It just now struck me that neither the Enterprise nor the Constellation fire any photon torpedoes at the Doomsday Machine, at least not on-camera.

Obviously, that's because in an already effects-heavy episode adding the challenge of photon torpedo animation (at least hitting the thing) would be one more unbearable burden, especially when they'd serve the same plot function as phasers: bouncing uselessly off the planet-killer's hull.

But is there a workable fan explanation for why photon torpedoes are apparently so unsuitable to the action that nobody even suggests lobbing one at the thing?

T'Girl December 19 2013 02:20 AM

Re: Doomsday Torpedoes
 
Torpedoes fired "down the throat" would have provided the same clue as to how to destroy the machine as Decker's sacrifice did.

Making Decker's death un-necassary to the plot.


:)

feek61 December 19 2013 02:20 AM

Re: Doomsday Torpedoes
 
Not to mention the most obvious target would have been shooting something inside.

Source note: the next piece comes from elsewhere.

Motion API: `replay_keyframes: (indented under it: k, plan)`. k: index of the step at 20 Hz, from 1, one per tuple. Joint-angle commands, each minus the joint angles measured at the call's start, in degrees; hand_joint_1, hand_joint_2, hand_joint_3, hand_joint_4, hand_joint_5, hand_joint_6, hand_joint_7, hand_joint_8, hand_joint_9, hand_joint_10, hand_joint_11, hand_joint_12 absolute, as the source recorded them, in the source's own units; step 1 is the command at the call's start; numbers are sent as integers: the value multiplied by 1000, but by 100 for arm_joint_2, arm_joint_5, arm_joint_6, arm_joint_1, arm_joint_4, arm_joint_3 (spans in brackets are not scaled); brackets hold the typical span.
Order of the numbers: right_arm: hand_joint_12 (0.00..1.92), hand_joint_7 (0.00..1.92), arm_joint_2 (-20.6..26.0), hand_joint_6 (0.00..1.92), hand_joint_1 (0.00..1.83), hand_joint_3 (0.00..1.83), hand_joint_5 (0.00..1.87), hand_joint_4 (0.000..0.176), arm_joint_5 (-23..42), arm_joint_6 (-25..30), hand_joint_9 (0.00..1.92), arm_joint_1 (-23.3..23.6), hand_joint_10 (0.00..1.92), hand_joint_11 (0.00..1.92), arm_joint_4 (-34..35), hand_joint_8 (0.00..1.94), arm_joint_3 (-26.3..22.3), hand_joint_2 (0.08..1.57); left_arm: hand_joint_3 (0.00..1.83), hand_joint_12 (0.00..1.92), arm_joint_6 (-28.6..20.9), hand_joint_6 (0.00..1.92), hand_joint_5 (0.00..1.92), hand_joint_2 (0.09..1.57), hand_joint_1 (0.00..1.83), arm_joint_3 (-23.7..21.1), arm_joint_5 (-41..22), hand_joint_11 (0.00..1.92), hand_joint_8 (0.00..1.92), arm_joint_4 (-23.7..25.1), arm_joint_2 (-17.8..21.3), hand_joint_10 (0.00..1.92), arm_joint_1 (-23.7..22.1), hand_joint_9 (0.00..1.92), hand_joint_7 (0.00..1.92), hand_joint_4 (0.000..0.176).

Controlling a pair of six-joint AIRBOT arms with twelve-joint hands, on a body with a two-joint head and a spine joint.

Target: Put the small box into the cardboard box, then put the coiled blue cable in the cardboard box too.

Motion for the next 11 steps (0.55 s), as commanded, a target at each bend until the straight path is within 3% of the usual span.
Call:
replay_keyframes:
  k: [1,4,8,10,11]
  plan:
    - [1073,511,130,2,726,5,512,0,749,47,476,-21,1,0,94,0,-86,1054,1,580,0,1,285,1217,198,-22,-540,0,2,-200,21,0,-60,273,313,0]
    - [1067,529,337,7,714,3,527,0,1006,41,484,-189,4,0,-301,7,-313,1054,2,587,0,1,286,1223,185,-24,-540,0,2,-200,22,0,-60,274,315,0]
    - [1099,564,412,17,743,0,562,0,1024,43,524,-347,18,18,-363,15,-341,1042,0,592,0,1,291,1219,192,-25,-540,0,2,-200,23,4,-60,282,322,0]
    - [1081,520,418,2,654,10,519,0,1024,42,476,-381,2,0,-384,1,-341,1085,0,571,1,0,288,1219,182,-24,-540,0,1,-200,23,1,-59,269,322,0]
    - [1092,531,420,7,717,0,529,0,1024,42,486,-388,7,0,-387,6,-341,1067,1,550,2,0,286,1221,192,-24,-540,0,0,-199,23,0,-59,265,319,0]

Ok, just firing an H-Bomb in there destroys it . . . . something we could do, lol. Don't get me wrong, I love the episode but the solution to the problem seemed like something that would have been tried long before Kirk.

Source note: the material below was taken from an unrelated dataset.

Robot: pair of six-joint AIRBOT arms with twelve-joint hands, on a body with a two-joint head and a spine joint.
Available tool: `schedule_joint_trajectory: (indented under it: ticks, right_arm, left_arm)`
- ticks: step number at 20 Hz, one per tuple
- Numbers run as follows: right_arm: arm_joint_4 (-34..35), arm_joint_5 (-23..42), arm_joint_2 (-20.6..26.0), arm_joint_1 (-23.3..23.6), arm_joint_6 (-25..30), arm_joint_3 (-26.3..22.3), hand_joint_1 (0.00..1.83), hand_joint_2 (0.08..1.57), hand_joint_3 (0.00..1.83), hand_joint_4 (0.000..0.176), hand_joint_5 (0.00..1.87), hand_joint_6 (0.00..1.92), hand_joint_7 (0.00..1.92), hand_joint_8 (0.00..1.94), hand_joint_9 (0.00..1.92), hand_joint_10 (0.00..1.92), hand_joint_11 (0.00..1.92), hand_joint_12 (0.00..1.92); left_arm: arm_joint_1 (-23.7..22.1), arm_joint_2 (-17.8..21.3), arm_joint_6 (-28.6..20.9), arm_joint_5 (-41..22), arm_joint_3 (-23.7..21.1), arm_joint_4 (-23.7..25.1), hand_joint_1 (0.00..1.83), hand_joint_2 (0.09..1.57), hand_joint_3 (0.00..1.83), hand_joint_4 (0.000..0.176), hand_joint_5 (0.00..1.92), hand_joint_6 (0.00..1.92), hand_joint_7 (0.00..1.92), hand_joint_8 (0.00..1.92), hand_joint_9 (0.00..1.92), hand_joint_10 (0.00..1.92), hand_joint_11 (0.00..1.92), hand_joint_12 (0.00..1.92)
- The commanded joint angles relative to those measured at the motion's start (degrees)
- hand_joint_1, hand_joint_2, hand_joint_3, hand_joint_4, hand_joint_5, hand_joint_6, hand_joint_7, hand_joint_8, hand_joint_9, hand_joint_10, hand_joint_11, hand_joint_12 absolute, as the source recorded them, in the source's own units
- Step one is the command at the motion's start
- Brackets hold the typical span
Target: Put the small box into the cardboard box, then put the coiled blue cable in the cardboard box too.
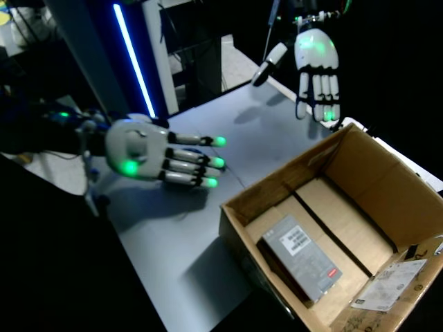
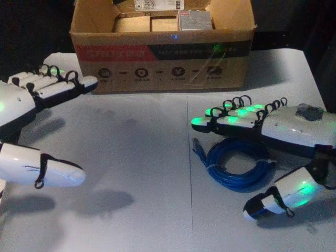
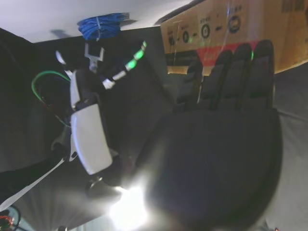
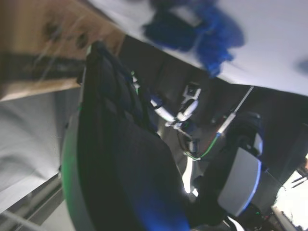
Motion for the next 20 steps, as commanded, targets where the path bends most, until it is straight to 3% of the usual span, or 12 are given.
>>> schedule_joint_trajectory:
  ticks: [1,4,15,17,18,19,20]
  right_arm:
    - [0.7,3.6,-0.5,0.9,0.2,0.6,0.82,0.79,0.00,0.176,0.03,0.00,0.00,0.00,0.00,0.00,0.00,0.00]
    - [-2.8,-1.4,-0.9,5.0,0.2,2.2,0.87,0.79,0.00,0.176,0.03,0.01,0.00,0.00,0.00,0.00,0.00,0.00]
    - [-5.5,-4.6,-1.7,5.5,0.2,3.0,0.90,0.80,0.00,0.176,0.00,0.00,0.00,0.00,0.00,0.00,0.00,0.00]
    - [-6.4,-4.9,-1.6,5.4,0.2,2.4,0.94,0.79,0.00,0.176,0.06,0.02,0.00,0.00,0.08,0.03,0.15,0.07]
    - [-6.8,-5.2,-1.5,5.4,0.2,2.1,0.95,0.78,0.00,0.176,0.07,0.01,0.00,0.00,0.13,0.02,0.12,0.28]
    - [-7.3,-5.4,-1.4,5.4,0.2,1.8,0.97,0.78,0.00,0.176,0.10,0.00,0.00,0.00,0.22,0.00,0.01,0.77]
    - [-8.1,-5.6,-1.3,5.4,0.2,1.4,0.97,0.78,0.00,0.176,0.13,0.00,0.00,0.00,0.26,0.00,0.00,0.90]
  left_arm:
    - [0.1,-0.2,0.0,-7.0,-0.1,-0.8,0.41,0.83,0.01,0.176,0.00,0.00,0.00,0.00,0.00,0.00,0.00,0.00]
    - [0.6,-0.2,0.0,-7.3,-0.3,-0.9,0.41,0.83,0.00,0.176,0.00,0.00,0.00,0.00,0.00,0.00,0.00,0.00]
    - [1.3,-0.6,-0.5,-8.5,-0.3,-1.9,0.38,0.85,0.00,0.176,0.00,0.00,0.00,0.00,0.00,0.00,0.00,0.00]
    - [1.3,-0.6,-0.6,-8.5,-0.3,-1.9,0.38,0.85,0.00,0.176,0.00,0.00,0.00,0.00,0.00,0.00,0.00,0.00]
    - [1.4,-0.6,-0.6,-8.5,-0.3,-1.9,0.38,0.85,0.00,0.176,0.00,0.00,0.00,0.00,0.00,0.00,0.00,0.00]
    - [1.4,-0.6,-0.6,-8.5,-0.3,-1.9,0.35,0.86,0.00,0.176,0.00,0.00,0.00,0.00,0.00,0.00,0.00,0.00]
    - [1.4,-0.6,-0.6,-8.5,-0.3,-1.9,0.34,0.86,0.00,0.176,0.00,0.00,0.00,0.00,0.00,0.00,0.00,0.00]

blssdwlf December 19 2013 04:08 AM

Re: Doomsday Torpedoes
 
IIRC, there were two things that were said in the episode:

1. An energy dampening field was turning off the antimatter. If you believe the TOS torpedoes used antimatter then they would've been disabled once they left the safety of the shielded firing ship.

2. Commodore Decker (on the Constellation) exchanged fire with full phasers from long range at the Doomsday Machine. Since firing at the front of the Doomsday Machine from long-range guarantees a shot going down it's throat and that the phasers were ineffective then there must have been some protective shielding preventing the phasers from damaging the interior.

So in order to get a weapon inside the Doomsday Machine you had to fly it in, past whatever was protecting the interior and then detonate. So it may not have been that obvious of a solution for one ship to figure out...

Nob Akimoto December 19 2013 05:19 AM

Re: Doomsday Torpedoes
 
Yeah, the whole point of that episode appeared to be that you needed to use a fusion based explosive (the impulse engines) because antimatter was somehow rendered inert by the machine.

publiusr December 23 2013 08:15 PM

Re: Doomsday Torpedoes
 
There is always a chance the thing might fire if you got in the way of its maw. Shooting anti-proton beams, you would thing the torpedoes would have no effect.

One might say it was debris from the standard fusion blast that hurled saucer debris into delicate mechanisms not harmed by anti-matter--inner crystals or something.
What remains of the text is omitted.